A consideração do tipo de transformação social prevista pela visão marxiana tem de avaliar não apenas as dificuldades inerentes à própria magnitude das tarefas a serem realizadas, mas também deve ser capaz de enfrentar as complicações que inevitavelmente surgem das contingências sócio-históricas mutáveis, à luz das quais as proposições da teoria original devem ser reexaminadas e, caso necessário, adaptadas às novas circunstâncias. (MÉSZÁROS, 2004, 329).

Mészáros coloca, portanto, a necessidade de revivificar o marxismo. Afirma:

Insistir na validade temporal da teoria marxiana equivale a reconhecer que sua validade é apenas temporal. Em outras palavras, significa reconhecer que, apesar de o quadro conceitual geral desta teoria abarcar a época capitalista em sua totalidade, ela deve ser constantemente revivificada através de reelaborações específicas em resposta ao desafio da relação de forças necessariamente em mudança no quadro global do desenvolvimento desigual. (MÉSZÁROS, 2004, p. 236).
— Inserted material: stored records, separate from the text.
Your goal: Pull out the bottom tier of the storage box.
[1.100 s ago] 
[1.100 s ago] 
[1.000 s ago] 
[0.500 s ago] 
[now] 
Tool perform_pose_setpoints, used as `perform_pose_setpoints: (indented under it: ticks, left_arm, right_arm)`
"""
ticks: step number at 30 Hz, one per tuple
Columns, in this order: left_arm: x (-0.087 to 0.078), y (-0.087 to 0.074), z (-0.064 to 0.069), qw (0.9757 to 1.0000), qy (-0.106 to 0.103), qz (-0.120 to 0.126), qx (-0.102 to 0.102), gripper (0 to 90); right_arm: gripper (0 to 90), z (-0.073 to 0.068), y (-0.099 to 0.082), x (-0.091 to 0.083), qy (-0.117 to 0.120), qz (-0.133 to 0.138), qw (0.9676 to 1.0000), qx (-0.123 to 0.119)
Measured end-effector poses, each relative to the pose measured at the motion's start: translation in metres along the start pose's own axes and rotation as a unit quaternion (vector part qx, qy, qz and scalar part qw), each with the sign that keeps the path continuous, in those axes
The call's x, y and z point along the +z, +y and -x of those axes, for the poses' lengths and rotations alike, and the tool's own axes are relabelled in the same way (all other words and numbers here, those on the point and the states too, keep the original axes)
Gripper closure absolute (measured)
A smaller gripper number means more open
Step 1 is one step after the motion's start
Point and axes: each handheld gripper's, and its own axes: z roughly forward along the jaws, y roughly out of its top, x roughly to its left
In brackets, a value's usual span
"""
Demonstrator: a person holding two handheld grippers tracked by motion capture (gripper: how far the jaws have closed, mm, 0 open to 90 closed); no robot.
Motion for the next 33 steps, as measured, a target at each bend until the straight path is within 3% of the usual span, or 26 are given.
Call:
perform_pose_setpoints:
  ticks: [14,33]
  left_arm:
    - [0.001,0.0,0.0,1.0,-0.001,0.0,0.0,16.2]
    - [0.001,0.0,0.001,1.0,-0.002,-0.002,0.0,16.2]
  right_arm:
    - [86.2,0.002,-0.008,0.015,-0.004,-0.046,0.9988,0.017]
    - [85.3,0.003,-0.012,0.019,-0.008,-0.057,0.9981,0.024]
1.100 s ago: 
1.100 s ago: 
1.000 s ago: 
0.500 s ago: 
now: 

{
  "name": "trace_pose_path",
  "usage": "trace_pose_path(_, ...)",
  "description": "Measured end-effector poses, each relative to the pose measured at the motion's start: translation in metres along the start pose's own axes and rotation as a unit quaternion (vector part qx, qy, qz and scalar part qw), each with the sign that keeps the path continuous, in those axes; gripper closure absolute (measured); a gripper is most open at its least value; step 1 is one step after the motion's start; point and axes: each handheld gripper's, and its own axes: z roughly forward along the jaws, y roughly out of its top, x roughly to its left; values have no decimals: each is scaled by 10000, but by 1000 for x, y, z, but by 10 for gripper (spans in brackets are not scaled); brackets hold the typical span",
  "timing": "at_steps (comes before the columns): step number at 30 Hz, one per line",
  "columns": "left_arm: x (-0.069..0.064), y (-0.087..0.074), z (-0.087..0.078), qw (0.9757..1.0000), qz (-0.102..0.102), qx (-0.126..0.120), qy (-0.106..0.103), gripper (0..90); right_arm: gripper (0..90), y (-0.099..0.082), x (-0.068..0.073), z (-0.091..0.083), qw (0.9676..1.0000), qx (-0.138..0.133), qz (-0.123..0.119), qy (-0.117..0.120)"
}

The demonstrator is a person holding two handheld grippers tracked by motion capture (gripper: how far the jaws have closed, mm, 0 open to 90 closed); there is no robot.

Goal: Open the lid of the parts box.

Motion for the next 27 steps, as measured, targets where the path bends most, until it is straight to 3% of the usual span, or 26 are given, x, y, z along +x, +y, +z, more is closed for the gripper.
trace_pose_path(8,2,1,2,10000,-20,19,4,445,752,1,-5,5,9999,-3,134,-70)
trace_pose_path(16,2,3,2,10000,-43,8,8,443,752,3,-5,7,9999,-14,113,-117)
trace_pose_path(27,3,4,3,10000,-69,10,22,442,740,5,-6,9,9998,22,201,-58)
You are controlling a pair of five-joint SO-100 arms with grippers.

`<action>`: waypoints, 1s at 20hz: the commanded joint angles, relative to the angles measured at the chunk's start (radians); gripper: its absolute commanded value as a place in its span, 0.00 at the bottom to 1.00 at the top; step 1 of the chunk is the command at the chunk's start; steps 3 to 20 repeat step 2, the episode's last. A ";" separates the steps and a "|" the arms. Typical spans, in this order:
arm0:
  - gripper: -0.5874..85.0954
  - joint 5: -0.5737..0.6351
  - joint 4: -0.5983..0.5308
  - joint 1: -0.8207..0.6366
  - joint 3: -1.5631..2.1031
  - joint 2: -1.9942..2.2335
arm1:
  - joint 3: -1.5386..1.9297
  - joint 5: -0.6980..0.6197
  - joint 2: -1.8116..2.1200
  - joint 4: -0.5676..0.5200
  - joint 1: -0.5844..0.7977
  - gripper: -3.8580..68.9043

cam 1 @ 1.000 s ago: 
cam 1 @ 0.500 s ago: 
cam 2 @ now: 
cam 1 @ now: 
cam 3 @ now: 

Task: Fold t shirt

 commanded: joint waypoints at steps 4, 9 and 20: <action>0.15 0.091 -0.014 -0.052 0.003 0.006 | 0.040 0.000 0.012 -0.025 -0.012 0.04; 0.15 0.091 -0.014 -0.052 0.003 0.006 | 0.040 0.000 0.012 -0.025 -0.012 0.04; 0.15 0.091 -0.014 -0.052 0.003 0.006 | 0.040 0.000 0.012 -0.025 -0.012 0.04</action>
E, na realidade, não há um marxismo ideal abstrato, mas uma multiplicidade de marxismos em competição e luta uns contra os outros. Alguns são fundados no próprio Marx,

pois conservam “tanto as idéias centrais como os correspondentes princípios metodológicos

da concepção original” (MÉSZÁROS, 2004, p. 316). São fundados no próprio Marx também

por visarem como meta final a emergência da sociedade comunista, com a qual, segundo o filósofo alemão, se iniciará a verdadeira história da humanidade.

147 O marxismo, na opinião de Mészáros, é o sistema vivo de pensamento mais

abrangente de nosso tempo, “por conta de sua contínua capacidade de oferecer – apesar dos

numerosos revesses e reversões sociais e das revisões teóricas correspondentes – um quadro para a crítica radical tendo em vista uma reestruturação fundamental da sociedade em sua

totalidade” (MÉSZÁROS, 2004, p. 307).

O marxismo só morrerá com a morte do sistema do capital. Quando o marxismo se realizar na história, pela transformação radical da forma da vida social, “a abordagem

marxiana perde sua importância e significado como uma irreprimível ‘filosofia viva’ e se

transforma no monumental documento histórico de uma época passada, como ocorreu com

outros grandes sistemas ‘totalizantes’ antes dela” (MÉSZÁROS, 2004, p. 307). O autor acrescenta: “Desse modo, paradoxalmente, a concepção marxiana só pode se tornar vitoriosa com a condição de ‘falir’ e deixar de ser a filosofia viva – isto é, o quadro orientador

abrangente – das forças mais progressistas da época” (MÉSZÁROS, 2004, p. 308).